-------- The data

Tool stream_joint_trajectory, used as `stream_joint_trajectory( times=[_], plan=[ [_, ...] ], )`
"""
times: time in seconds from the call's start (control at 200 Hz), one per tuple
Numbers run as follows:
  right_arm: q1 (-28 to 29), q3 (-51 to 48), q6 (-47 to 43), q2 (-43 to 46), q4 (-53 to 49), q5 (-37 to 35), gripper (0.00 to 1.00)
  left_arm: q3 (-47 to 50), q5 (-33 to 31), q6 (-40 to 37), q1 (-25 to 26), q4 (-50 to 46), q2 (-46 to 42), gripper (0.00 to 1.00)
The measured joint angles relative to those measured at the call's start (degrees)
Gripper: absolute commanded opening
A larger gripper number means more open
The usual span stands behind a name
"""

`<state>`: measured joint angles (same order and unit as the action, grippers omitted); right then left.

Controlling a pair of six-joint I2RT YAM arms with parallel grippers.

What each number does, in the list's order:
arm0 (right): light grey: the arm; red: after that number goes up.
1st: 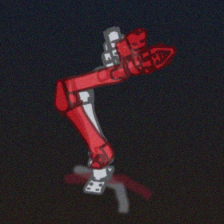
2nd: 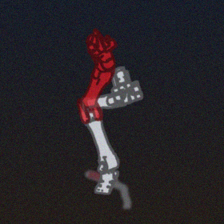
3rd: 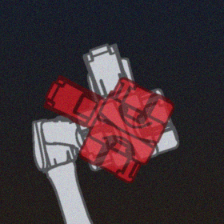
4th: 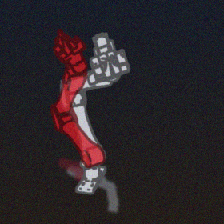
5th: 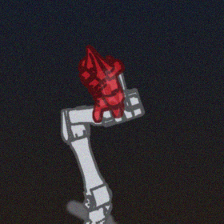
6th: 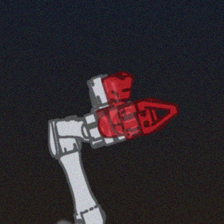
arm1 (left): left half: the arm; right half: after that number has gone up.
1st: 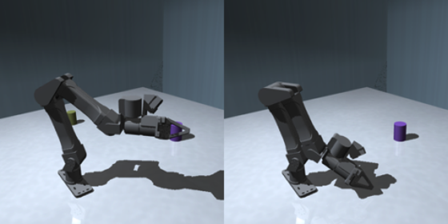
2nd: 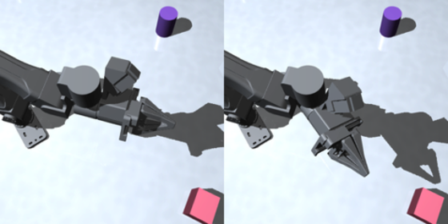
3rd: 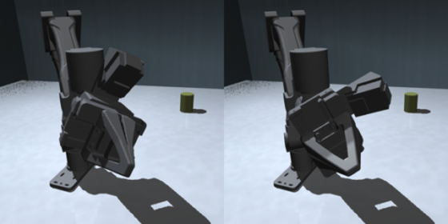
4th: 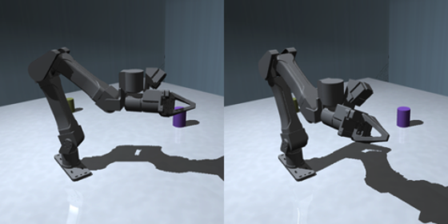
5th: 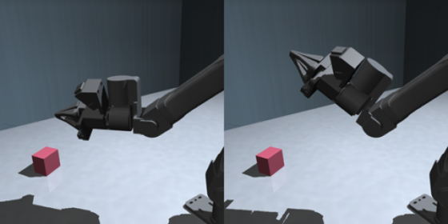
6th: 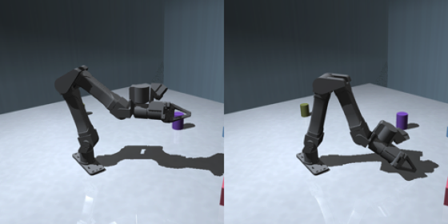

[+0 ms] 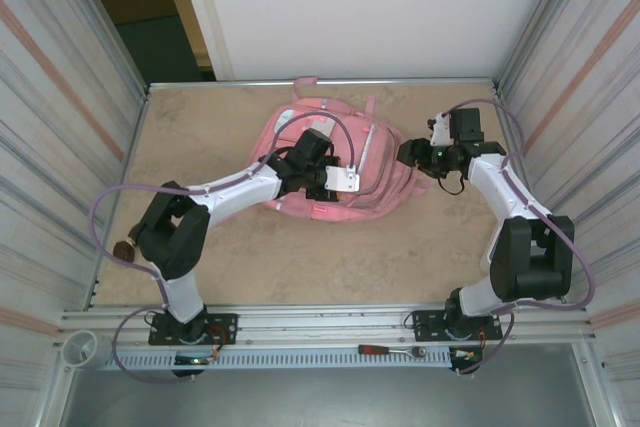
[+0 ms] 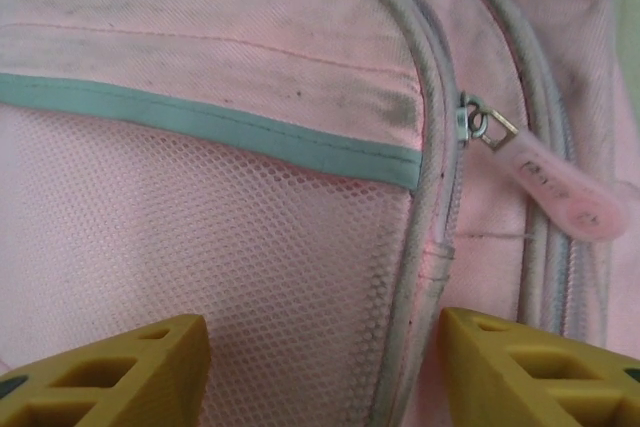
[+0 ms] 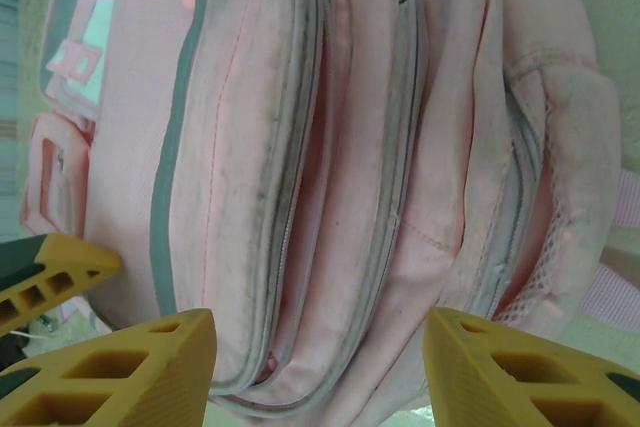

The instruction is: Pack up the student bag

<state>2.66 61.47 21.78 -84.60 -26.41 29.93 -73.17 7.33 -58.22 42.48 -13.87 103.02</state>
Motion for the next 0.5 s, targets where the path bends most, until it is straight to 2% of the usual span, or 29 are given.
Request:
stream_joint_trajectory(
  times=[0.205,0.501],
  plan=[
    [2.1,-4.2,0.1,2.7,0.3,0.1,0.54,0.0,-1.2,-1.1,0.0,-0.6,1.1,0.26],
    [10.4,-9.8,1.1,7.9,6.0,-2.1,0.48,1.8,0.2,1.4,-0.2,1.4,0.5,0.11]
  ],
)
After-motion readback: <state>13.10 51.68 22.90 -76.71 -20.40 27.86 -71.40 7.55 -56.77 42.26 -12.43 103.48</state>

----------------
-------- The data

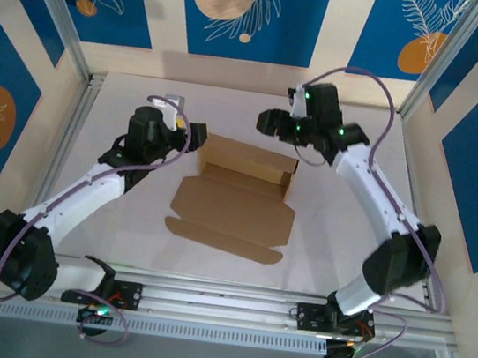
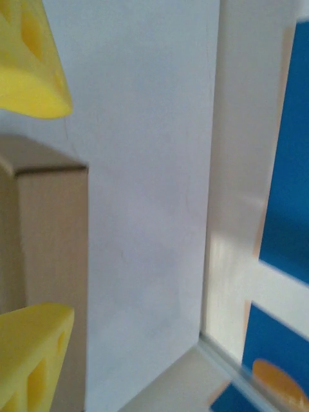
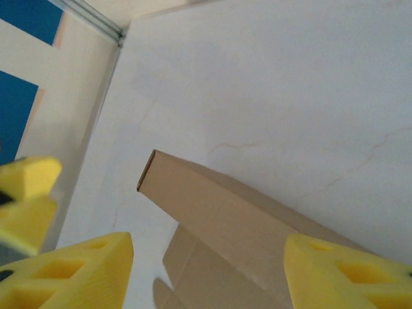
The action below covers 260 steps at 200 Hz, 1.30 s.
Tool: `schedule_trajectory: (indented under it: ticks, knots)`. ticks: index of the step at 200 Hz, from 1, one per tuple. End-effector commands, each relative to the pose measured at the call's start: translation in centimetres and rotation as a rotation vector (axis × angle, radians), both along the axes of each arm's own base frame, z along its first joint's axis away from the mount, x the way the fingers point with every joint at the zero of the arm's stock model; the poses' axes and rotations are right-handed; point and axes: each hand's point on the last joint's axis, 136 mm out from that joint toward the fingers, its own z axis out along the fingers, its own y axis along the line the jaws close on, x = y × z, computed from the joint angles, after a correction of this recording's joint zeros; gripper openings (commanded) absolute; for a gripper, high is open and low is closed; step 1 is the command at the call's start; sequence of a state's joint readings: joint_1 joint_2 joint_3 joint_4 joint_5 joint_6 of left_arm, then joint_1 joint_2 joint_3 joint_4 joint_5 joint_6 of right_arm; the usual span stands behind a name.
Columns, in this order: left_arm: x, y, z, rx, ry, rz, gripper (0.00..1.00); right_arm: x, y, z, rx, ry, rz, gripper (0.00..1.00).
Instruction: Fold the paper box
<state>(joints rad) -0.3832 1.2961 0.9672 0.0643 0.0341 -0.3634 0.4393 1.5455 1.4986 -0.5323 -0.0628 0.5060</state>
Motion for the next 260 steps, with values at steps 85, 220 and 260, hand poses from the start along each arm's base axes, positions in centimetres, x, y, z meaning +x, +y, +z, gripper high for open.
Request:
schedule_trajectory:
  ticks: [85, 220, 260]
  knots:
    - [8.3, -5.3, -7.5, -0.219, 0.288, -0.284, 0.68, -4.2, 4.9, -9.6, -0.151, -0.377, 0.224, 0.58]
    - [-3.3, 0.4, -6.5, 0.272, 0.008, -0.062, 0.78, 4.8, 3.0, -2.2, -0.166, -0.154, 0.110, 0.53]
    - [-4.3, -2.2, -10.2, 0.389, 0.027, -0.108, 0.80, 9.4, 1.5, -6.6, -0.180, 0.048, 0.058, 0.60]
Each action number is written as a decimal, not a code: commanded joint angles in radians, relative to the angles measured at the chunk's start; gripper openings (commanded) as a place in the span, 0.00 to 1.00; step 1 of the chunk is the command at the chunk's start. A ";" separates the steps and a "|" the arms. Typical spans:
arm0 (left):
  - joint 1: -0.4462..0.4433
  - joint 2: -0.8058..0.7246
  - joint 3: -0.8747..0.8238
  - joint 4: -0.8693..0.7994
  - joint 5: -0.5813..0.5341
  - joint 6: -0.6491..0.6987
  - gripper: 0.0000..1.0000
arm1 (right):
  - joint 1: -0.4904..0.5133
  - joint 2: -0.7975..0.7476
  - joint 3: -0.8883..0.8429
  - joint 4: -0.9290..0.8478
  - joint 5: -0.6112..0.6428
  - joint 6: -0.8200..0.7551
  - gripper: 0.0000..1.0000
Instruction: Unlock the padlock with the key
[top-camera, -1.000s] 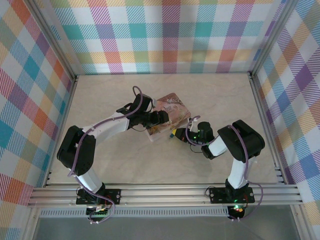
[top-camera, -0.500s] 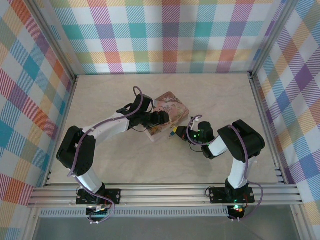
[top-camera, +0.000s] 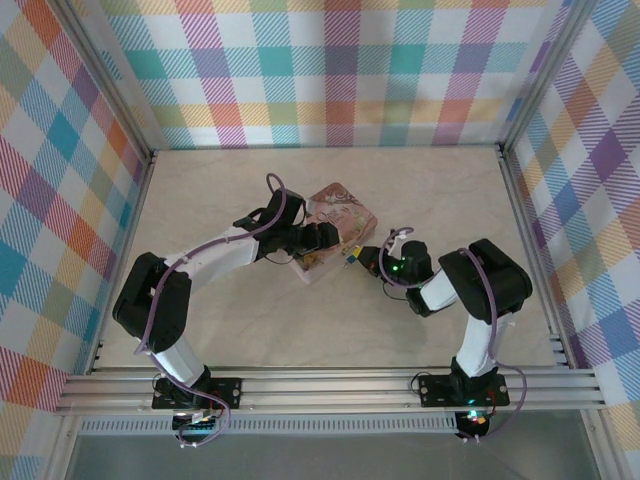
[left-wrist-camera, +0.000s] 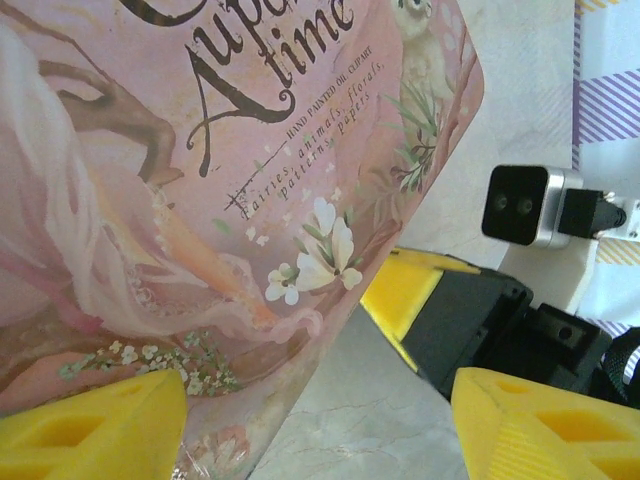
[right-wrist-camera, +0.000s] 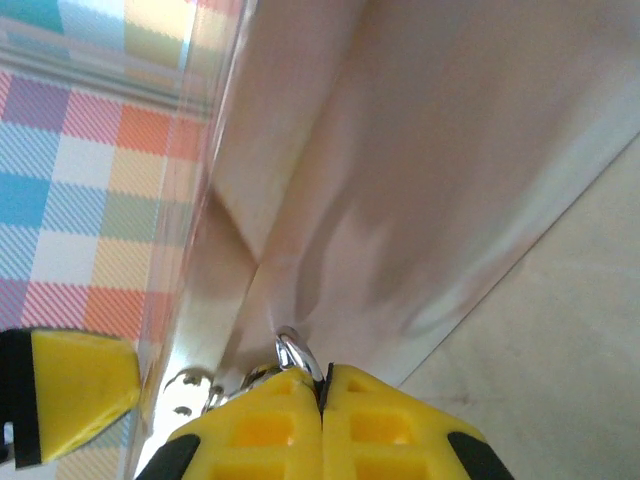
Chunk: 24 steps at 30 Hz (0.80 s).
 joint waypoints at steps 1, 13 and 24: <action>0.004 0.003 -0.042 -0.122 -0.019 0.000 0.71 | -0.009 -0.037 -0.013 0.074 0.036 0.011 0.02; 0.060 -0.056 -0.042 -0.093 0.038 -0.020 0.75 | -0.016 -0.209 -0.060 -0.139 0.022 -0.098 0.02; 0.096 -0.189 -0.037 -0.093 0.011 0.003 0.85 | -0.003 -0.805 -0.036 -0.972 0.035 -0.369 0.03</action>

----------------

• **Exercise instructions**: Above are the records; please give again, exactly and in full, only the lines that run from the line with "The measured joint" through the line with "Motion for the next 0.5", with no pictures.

• **Answer box**:
The measured joint angles relative to those measured at the call's start (degrees)
Gripper: absolute commanded opening
A larger gripper number means more open
The usual span stands behind a name
"""

`<state>`: measured joint angles (same order and unit as the action, grippers omitted); right then left.

Controlling a pair of six-joint I2RT YAM arms with parallel grippers.

What each number does, in the list's order:
arm0 (right): light grey: the arm; red: after that number goes up.
1st: 
2nd: 
3rd: 
4th: 
5th: 
6th: 
arm1 (left): left half: the arm; right half: after that number has gone up.
1st: 
2nd: 
3rd: 
4th: 
5th: 
6th: 

[+0 ms] 
[+0 ms] 
[+0 ms] 

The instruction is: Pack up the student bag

<state>2.66 61.47 21.78 -84.60 -26.41 29.93 -73.17 7.33 -58.22 42.48 -13.87 103.02</state>
Motion for the next 0.5 s, targets where the path bends most, until it is straight to 2% of the usual span, or 29 are given.

The exercise has now been completed.